In contrast, macroscopic objects (cars, clay, rubber) often exhibit inelastic behavior because internal friction, plastic deformation, and heat generation dissipate a portion of the kinetic energy. Despite this, specially designed systems—such as air‑track gliders with magnetic levitation—can approximate elastic collisions closely enough for educational demonstrations That's the whole idea..

Frequently Asked Questions

Q1: Is momentum always conserved in any collision?

A: Yes, as long as the system is isolated from external forces. Even in completely inelastic collisions (where objects stick together), linear momentum remains conserved; only kinetic energy is not.

Q2: Can kinetic energy ever increase during an elastic collision?

A: No. In a perfectly elastic collision, kinetic energy is exactly conserved. Any apparent increase would violate the law of energy conservation and indicate an external energy input (e.g., a spring releasing stored energy).

Q3: What role does the coefficient of restitution play?

A: The coefficient of restitution (e) quantifies how “elastic” a collision is, ranging from 0 (perfectly inelastic) to 1 (perfectly elastic). For elastic collisions, (e = 1) and the relative speed along the line of impact is unchanged in magnitude but reversed in direction Worth knowing..

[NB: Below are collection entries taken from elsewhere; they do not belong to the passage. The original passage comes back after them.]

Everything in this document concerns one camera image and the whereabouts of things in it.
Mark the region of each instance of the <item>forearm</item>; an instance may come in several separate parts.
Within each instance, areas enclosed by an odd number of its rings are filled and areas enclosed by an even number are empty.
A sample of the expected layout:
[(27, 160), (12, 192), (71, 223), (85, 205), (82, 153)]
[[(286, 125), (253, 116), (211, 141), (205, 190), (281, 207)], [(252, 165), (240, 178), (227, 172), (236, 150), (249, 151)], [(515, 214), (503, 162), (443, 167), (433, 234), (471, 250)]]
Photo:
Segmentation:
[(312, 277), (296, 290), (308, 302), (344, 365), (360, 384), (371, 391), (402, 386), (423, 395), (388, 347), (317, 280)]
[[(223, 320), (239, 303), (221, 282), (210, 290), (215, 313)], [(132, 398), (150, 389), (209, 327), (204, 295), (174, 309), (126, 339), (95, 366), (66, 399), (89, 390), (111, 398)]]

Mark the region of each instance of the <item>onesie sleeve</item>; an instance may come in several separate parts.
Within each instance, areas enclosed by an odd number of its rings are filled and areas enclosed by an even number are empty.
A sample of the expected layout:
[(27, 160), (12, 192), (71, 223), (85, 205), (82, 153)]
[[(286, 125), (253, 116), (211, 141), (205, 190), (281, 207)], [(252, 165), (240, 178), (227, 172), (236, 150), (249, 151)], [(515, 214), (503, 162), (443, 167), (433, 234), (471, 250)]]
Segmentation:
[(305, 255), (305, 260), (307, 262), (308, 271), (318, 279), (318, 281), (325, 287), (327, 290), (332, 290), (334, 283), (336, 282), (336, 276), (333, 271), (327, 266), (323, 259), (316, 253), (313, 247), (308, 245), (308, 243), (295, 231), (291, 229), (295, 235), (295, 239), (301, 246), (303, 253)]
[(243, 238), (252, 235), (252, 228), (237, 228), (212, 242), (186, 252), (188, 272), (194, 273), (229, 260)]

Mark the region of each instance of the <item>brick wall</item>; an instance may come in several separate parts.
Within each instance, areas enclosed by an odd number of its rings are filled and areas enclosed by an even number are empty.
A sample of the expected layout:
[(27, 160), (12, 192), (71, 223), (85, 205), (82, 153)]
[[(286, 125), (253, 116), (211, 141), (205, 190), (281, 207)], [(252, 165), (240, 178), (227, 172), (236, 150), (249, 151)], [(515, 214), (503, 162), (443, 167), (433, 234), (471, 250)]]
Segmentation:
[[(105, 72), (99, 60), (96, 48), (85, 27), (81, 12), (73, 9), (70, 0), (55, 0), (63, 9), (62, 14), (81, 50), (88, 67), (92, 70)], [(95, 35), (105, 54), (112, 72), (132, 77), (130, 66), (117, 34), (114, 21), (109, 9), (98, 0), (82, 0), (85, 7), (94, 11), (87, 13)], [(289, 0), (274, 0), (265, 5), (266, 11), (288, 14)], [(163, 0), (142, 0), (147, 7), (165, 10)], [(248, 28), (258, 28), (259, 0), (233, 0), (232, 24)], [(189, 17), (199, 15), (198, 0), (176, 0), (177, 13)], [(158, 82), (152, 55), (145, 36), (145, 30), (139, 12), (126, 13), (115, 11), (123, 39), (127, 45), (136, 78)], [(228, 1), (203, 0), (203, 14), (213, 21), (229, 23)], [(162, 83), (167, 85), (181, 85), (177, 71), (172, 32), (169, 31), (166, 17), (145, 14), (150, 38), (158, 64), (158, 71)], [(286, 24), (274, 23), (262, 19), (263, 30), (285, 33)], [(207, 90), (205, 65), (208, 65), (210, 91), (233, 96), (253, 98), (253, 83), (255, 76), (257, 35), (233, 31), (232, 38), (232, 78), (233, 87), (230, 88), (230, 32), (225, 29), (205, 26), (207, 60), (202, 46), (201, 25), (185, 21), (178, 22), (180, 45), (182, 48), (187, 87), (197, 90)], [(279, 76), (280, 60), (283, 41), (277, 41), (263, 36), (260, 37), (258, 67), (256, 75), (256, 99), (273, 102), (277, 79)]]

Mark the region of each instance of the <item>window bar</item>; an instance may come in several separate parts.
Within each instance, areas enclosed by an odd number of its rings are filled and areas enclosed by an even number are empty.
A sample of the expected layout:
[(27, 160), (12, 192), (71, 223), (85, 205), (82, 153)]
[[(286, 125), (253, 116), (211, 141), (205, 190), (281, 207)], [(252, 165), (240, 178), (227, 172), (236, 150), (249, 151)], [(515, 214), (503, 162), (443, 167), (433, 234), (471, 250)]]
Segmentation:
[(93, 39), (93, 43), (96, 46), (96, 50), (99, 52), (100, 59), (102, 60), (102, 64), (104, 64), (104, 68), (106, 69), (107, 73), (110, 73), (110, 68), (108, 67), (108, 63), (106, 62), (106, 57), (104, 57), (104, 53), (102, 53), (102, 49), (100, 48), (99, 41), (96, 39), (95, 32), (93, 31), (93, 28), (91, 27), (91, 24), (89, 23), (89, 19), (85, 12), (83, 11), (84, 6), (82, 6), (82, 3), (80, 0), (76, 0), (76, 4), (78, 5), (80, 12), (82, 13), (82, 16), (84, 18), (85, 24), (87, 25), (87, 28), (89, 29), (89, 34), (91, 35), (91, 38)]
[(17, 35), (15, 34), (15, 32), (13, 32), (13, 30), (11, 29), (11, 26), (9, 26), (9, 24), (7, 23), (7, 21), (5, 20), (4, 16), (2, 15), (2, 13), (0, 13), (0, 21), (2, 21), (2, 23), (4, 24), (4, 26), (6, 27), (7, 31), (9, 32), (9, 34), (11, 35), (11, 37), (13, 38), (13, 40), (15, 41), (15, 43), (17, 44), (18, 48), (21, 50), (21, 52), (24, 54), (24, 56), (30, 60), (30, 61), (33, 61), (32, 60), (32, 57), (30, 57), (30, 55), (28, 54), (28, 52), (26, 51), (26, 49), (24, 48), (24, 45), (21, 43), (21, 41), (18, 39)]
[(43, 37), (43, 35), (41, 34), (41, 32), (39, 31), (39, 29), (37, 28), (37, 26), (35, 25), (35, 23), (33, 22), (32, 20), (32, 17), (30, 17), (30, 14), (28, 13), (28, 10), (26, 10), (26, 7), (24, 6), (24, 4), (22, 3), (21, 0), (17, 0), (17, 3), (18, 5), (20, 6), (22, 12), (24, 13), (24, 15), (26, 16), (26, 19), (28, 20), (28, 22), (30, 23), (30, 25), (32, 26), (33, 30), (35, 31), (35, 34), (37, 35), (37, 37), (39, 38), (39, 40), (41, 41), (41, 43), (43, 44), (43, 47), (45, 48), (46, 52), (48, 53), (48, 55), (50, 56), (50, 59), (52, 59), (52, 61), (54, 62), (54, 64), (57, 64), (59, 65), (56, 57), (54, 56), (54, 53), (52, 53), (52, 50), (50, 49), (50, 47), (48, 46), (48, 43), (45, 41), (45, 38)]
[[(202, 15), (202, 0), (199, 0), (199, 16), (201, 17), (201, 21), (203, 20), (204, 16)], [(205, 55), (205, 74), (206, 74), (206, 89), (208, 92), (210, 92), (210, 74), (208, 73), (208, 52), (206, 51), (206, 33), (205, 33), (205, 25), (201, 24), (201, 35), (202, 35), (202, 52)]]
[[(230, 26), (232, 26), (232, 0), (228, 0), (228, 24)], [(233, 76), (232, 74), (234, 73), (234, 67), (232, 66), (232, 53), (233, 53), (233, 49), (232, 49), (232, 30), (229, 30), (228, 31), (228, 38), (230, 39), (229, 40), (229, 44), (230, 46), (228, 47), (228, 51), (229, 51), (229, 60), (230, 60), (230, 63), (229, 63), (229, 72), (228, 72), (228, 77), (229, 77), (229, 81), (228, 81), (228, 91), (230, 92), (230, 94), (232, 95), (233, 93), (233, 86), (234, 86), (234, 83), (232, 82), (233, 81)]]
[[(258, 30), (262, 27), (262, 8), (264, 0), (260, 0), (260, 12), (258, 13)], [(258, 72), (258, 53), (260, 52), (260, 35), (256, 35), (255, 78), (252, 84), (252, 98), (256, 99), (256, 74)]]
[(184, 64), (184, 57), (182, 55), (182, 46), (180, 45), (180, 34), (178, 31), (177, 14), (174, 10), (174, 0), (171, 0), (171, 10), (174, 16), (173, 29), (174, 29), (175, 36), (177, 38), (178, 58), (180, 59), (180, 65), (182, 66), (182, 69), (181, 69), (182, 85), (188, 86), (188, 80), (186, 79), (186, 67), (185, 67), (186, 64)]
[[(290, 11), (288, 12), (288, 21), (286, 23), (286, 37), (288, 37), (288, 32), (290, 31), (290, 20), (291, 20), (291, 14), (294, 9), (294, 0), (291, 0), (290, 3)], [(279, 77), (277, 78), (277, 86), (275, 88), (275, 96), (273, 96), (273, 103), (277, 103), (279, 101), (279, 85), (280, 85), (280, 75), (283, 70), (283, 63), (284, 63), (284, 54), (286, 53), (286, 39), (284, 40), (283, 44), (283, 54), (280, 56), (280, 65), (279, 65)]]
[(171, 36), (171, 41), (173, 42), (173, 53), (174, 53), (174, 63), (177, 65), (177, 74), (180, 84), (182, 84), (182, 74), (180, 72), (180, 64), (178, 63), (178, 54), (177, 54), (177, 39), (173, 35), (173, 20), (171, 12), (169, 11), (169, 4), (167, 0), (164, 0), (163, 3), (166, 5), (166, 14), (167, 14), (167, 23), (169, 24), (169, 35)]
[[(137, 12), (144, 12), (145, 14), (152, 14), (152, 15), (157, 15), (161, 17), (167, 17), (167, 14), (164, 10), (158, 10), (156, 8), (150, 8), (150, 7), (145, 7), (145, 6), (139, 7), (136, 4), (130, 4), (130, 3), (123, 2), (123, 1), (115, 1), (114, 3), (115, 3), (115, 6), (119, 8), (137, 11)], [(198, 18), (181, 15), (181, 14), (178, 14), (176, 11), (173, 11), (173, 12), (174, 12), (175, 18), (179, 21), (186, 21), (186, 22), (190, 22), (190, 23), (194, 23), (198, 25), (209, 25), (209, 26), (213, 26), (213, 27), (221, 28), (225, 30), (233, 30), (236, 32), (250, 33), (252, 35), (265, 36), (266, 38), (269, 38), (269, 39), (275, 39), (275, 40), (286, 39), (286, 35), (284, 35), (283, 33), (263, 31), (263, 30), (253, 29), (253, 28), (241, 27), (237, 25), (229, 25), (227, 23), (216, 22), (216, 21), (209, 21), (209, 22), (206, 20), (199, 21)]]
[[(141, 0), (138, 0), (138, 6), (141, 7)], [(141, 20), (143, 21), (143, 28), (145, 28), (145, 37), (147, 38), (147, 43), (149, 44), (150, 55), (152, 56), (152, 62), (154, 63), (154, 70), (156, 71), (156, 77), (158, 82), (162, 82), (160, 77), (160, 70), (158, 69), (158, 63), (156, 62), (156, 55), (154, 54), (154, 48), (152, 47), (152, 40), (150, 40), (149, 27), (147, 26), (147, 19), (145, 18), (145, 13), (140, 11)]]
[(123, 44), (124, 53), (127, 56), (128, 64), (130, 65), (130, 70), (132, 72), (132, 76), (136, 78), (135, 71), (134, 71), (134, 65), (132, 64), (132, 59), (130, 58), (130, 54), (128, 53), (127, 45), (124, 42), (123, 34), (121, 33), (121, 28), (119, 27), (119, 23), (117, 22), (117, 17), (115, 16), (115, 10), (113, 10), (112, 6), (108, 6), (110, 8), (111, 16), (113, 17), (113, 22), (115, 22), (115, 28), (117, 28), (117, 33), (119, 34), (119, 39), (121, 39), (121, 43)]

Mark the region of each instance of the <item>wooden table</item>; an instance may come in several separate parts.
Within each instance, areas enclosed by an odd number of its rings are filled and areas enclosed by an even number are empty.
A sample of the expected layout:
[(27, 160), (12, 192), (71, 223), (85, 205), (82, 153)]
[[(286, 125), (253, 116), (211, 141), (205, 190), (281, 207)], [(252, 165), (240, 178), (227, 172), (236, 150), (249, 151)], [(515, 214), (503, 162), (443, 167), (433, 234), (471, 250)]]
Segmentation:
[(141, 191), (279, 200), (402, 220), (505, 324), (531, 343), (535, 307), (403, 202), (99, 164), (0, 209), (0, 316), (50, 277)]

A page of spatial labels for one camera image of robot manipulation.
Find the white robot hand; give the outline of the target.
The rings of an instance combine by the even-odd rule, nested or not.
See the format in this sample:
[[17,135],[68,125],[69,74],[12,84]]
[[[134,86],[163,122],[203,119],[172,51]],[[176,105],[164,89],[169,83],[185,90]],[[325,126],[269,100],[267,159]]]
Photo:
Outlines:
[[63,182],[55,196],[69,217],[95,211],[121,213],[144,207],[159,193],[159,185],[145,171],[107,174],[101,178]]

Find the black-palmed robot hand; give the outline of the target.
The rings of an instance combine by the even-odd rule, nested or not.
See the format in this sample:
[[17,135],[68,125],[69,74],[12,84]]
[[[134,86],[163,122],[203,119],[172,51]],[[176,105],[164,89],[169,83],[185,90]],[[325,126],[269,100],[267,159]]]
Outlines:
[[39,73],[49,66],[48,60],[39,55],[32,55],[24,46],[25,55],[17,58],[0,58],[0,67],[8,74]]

Q4: Why do we sometimes ignore angular momentum in simple elastic collision problems?

A: In one‑dimensional head‑on collisions, the line of impact passes through the center of mass, producing no torque about the COM. As a result, angular momentum about that point is zero before and after, making it unnecessary to consider explicitly Worth keeping that in mind..

Q5: Can an elastic collision occur in a non‑isolated system?

A: If external forces act but the net external impulse over the very short collision time is negligible, the collision can still be treated as effectively isolated. Still, strict conservation of momentum only holds for truly isolated systems.

Real‑World Applications

• Particle Physics: Elastic scattering experiments (e.g., Rutherford scattering) rely on momentum and kinetic energy conservation to infer nuclear sizes.
• Astrophysics: Gravitational slingshot maneuvers treat planetary flybys as nearly elastic encounters, conserving the spacecraft’s kinetic energy in the planet’s frame while altering its heliocentric trajectory.
• Engineering: Designing shock absorbers and protective gear involves deliberately converting kinetic energy into other forms, thereby preventing elastic collisions. Understanding the conserved quantities helps engineers quantify how much energy must be dissipated.
• Sports: In billiards, snooker, and air‑hockey, players exploit elastic collision principles to predict ball trajectories and plan shots.

Conclusion

An elastic collision is distinguished by the simultaneous conservation of linear momentum, kinetic energy, and—when applicable—angular momentum. Still, by mastering the interplay of these conserved quantities, learners can solve collision problems across dimensions, predict outcomes in diverse physical systems, and appreciate why certain interactions—ranging from subatomic scattering to a perfect pool shot—remain perfectly “elastic. Consider this: these invariants arise from fundamental symmetries: translational invariance leads to momentum conservation, while time‑translation invariance underlies energy conservation. ” Understanding what is conserved is not merely an academic exercise; it is a practical toolkit for physics, engineering, and everyday problem‑solving.